Thursday, July 30, 2015

Holy Hokum, Batman!

It is hard for me to read any of this without wanting to disagree. Violently. "Sound yoga - ancient wisdom or New Age nonsense?" For me, to ask the question is to give the answer. Yoga may have many interesting virtues and there may even be a couple in New Age whatever. But this essay, just like a thousand before it, manages to diminish and dilute classical music even as it pretends to offer helpful counsel. As I have observed before, some of our "friends" are really our worse enemies. Here is the opening paragraph:
Classical music cannot stand still; so that means it must find new audiences. Western classical music has evolved into a highly dualist art form with clearly demarcated boundaries around its core offering of the orchestral and operatic repertoire. There is little debate that this repertoire must - and will - remain central to the art form. But it can be argued that to open up new markets the current watertight boundaries around that core offering must become porous. An example of a blurring of these boundaries would be an entry into the mind, body and spirit market; a market which a post here in 2011 pointed out was then worth around $11 billion annually in the US, compared with $200 million for classical album sales.
That is just stuffed with half-truths--which are much more dangerous than outright falsehoods. One of the first things that I look for in this kind of talk is the Passive Collective. Writers like this attribute many dubious things to these fictional entities. Here it is "Classical Music" which cannot "stand still" but must "find new audiences". Classical music in the sense proposed here, does not exist. Classical musicians of many different kinds exist and do have agency, but "Classical Music" in the sense of a canon of works, does not have agency, but is merely a cultural tradition and the choice of many people to play and listen to. So what you really have to say is that classical musicians have to find new audiences which is both more truthful and less interesting because we are already perfectly aware of this. Every orchestra is trying to add to its subscriber base every year and every young artist is trying to find or create his own audience.

The next bit about the "highly dualistic art form" is confused jargon. You can follow the link, but it is to an essay that merely states a bunch of contrived dichotomies. This is another favorite ploy: the false dilemma. You either have to be acclaimed or insignificant, classical or non-classical. It is nothing more than a debating trick. The "clearly demarcated boundaries" around the core repertoire disappeared decades ago, but writers like this keep tilting at those same tired windmills. The call for opening up new markets is a tired argument indeed as that is precisely what many musicians and ensembles have been doing--some of them to excess. A nice new shiny argument would be to say could we please stop all this ridiculous pandering and let the core repertoire be nice and corey?

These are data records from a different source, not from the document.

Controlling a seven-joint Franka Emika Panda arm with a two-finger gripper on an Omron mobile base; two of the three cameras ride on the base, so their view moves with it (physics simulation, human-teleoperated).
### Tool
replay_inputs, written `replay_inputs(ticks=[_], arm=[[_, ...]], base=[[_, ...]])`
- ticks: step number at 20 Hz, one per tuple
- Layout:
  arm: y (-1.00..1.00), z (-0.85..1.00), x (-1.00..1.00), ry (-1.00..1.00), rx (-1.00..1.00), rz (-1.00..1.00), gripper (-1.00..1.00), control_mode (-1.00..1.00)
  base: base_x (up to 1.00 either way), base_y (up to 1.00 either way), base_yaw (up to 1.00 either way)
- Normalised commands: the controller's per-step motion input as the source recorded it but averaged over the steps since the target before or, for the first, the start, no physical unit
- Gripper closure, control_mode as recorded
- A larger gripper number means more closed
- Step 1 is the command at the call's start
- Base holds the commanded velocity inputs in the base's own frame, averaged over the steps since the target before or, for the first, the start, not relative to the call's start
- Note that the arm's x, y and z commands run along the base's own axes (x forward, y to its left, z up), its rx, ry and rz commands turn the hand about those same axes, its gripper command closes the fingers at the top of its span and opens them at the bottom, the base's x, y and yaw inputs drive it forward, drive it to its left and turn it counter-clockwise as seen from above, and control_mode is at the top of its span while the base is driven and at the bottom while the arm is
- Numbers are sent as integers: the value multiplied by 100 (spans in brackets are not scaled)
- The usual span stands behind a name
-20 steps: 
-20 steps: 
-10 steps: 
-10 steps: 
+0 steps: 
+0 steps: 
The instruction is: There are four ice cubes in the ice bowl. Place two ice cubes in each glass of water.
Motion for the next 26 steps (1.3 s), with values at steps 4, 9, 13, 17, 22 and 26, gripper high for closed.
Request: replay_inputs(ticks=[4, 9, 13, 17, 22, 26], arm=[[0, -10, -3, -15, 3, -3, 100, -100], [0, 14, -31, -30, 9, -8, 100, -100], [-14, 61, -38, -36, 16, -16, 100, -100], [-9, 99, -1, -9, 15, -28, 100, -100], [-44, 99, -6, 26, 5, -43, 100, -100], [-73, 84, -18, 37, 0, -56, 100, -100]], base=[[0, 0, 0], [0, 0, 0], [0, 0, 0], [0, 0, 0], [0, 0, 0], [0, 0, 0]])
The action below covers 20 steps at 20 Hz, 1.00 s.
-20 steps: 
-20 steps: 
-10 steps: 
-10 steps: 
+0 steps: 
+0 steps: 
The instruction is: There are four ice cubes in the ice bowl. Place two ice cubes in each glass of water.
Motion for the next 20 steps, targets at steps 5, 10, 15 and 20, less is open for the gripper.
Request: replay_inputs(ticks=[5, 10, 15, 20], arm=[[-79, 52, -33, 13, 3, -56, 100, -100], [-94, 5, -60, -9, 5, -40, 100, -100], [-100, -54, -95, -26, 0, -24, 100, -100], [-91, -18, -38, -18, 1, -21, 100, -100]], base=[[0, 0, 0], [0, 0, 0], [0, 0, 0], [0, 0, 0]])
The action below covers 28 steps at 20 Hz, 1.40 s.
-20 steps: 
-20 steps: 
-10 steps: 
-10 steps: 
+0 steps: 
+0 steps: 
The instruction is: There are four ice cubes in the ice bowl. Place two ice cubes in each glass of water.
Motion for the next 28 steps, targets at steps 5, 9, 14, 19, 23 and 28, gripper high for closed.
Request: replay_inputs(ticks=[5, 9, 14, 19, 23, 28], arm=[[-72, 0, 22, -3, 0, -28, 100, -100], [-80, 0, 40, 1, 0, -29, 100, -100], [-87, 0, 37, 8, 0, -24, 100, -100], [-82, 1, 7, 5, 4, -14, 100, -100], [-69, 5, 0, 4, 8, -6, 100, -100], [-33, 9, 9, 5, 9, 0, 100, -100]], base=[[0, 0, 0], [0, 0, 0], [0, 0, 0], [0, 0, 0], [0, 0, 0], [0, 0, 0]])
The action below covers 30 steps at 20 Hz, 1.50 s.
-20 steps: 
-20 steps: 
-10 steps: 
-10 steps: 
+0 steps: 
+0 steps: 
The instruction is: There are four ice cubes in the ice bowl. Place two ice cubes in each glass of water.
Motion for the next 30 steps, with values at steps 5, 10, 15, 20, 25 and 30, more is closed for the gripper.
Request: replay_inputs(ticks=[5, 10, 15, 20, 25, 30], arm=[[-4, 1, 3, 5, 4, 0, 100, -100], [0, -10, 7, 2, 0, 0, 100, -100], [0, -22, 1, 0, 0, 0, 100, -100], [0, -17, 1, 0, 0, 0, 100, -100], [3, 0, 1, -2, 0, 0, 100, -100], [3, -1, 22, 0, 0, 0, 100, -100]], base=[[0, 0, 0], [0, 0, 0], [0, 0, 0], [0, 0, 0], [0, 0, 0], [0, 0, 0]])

And all this stuff about the "mind, body and spirit" market just makes me very, very tired. What those folks want to listen to is dreary soporific sludge. And they're welcome to it. Just don't ask us to provide it. Even if it is an $11 billion dollar market. We do have standards.

Sorry, I just didn't have the desire to read any further in detail. In the last paragraph he says, because of our dualistic, binary conditioning "inevitably, this post will be condemned as New Age nonsense by many." You bet!!

Now, let's have some non-soporific classical music that shows, I think, pretty successfully, why we don't want to be part of the "sound yoga" market. This is the HERZLIYA CHAMBER ORCHESTRA conducted by HARVEY BORDOWITZ in the second movement, Allegro di molto, of the Symphony No. 49 by Joseph Haydn:


5 comments:

Rickard said...

"mind, body and spirit market" sounds like the typical pseudo sciences with horoscopes, auras and stuff like that. If that isn't New Age then I don't know what is. There certainly are bits of wisdom here and there but it's packaged in a feel good formula relying on superstitions. Music in itself can work as a good form of therapy but binding it to pseudo science just makes music less valuable rather than more valuable. Sure, you get more money by selling out but in the long run it hurts classical music more than it helps. Let them use the typical music for "relaxation" that never goes anywhere. I will stay with music that is far more vivid/interesting but also far more relaxing, i.e. classical music.

Bryan Townsend said...

Good summary, Rickard!

Marc in Eugene said...

Yes indeed; thank you both. I leave the room when they begin to seriously discuss their horoscopes, gosh, and, believe me, here in Eugene they do; funny how one doesn't hear that sort of chatter in the foyers of the classical music venues here, though.

Bryan Townsend said...

You must be a Gemini, or maybe a Scorpio.

8^)

Marc in Eugene said...

Ha, ha.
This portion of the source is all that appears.